- **Your task**:
Verbatim, and with nothing else, reproduce the data below from its first line through the line containing "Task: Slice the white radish".

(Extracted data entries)
○ ○ ○ ○ ○ ○ ○
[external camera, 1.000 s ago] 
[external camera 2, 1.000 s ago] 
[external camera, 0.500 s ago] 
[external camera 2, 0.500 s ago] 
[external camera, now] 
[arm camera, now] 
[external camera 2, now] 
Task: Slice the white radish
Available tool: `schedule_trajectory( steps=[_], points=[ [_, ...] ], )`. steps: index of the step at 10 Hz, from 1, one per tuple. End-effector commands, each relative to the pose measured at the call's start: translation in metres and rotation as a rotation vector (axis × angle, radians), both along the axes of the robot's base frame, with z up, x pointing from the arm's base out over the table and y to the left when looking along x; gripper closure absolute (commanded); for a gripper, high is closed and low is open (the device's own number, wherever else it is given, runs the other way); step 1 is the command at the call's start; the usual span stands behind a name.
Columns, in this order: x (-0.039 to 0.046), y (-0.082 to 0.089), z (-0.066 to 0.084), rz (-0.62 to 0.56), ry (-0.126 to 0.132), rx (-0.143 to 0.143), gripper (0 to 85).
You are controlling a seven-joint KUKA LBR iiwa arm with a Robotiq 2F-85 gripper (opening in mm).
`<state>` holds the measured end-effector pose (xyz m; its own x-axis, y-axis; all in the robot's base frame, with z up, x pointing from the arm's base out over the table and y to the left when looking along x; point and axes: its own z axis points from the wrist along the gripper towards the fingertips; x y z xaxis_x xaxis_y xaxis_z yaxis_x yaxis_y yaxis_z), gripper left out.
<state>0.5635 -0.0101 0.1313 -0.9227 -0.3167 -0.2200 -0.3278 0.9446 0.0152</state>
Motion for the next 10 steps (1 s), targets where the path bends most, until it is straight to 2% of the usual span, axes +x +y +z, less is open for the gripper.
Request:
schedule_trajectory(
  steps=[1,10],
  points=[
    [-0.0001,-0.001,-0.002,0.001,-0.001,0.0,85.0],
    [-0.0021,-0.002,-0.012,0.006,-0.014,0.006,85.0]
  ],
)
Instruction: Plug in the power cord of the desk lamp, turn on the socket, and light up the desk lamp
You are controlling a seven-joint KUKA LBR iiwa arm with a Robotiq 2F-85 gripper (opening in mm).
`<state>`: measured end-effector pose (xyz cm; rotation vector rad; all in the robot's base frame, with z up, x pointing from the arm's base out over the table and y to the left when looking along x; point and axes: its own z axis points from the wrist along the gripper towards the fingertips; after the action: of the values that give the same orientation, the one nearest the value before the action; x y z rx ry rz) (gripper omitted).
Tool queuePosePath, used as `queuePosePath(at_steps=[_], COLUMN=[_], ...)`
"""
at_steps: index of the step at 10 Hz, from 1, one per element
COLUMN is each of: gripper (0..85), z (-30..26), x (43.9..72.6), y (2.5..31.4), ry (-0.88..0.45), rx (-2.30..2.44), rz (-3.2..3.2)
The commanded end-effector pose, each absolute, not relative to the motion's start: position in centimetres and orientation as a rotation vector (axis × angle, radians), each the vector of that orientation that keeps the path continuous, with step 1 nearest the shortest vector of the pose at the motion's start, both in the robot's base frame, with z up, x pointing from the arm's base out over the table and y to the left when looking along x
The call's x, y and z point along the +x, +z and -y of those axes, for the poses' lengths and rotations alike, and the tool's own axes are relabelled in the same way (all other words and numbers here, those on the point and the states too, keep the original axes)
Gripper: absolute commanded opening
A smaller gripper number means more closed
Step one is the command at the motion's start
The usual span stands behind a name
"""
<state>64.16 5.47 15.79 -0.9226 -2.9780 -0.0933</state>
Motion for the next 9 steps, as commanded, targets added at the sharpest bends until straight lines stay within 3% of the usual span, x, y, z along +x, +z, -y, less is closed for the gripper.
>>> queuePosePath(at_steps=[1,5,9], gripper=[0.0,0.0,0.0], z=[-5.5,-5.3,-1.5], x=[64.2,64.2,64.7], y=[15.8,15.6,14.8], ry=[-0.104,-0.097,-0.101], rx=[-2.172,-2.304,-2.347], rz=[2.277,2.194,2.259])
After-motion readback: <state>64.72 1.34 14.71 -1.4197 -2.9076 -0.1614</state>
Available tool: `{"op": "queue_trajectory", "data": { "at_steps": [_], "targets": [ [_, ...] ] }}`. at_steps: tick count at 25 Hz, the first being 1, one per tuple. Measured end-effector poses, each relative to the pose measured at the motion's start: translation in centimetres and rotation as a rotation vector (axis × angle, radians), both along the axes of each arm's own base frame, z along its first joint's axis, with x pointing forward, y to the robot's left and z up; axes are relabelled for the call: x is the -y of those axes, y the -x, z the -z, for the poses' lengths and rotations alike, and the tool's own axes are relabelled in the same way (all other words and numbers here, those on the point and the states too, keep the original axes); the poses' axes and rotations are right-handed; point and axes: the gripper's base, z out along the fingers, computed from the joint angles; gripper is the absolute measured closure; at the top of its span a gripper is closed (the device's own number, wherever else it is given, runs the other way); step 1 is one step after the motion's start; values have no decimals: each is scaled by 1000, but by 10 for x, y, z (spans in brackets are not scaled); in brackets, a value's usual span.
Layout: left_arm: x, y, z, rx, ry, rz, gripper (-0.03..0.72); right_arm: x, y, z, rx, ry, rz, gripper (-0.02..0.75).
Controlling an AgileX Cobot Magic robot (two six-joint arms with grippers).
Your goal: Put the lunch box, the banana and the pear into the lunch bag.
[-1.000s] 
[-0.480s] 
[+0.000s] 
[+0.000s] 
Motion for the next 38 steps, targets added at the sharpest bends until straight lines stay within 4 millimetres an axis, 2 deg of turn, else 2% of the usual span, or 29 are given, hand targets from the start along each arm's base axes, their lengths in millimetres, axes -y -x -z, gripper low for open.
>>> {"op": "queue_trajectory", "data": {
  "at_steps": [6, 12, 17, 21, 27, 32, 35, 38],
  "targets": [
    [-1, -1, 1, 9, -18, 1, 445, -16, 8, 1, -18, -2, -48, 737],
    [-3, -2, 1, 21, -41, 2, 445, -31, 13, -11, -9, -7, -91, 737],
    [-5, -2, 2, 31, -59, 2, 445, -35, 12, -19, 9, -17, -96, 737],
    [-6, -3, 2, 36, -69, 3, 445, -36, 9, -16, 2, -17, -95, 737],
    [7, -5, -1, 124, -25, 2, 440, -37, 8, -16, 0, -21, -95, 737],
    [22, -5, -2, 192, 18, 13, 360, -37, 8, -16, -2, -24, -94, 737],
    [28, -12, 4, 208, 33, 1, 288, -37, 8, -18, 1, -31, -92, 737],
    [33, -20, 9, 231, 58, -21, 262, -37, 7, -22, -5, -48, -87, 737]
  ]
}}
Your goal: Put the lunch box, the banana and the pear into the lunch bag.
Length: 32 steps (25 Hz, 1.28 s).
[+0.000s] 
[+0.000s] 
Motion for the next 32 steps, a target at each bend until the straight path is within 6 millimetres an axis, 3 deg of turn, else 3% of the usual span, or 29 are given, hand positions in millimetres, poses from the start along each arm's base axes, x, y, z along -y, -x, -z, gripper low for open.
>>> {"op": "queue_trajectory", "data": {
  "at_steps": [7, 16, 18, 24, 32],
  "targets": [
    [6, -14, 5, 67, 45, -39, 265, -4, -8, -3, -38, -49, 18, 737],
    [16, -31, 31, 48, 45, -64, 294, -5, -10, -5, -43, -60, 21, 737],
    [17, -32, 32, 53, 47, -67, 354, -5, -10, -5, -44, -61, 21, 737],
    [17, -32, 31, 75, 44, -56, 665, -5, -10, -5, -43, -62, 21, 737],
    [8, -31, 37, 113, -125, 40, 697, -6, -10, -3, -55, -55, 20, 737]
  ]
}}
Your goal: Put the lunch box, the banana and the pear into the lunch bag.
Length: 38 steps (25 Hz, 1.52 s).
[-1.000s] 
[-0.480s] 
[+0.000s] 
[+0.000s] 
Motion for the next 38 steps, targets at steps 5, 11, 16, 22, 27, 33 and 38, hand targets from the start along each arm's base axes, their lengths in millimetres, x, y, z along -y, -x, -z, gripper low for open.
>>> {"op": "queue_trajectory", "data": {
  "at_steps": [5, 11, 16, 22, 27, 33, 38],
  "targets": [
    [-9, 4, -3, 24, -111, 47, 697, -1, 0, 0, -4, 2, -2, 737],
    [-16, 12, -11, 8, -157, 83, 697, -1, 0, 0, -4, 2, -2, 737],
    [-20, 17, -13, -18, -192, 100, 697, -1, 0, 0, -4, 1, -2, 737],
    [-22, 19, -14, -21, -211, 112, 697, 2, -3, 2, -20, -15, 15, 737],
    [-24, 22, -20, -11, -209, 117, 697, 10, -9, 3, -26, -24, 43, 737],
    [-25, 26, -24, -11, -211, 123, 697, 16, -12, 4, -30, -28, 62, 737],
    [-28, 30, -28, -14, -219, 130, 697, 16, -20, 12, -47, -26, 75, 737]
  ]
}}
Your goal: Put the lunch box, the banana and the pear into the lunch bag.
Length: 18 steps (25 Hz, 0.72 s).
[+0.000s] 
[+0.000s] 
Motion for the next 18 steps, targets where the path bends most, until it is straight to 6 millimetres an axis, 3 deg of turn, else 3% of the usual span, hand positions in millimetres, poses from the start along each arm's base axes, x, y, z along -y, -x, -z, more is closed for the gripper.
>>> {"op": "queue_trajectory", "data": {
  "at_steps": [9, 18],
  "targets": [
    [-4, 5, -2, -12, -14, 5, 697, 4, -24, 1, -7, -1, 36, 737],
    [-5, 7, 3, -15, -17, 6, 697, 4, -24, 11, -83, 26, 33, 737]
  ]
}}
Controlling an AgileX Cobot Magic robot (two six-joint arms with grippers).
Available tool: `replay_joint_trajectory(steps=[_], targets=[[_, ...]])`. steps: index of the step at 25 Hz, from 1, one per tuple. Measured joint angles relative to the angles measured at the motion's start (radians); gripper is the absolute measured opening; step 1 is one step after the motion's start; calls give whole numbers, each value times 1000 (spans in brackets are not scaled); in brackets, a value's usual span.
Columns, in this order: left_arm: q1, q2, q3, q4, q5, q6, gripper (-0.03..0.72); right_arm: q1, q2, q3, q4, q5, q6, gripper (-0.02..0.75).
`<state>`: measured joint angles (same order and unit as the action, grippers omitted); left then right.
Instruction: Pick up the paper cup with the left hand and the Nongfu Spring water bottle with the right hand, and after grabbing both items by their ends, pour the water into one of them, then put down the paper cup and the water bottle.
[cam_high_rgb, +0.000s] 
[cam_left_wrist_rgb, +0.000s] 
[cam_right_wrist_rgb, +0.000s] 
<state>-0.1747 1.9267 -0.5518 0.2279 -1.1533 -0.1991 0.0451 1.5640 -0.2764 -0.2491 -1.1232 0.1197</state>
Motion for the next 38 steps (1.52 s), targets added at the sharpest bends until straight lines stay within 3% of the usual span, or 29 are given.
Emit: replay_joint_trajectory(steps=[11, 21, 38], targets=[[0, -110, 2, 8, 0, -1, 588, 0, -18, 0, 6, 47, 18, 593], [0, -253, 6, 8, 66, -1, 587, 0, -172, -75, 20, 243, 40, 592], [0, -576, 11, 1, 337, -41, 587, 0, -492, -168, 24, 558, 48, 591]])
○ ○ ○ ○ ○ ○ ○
- **Exercise solution**:
[external camera, 1.000 s ago] 
[external camera 2, 1.000 s ago] 
[external camera, 0.500 s ago] 
[external camera 2, 0.500 s ago] 
[external camera, now] 
[arm camera, now] 
[external camera 2, now] 
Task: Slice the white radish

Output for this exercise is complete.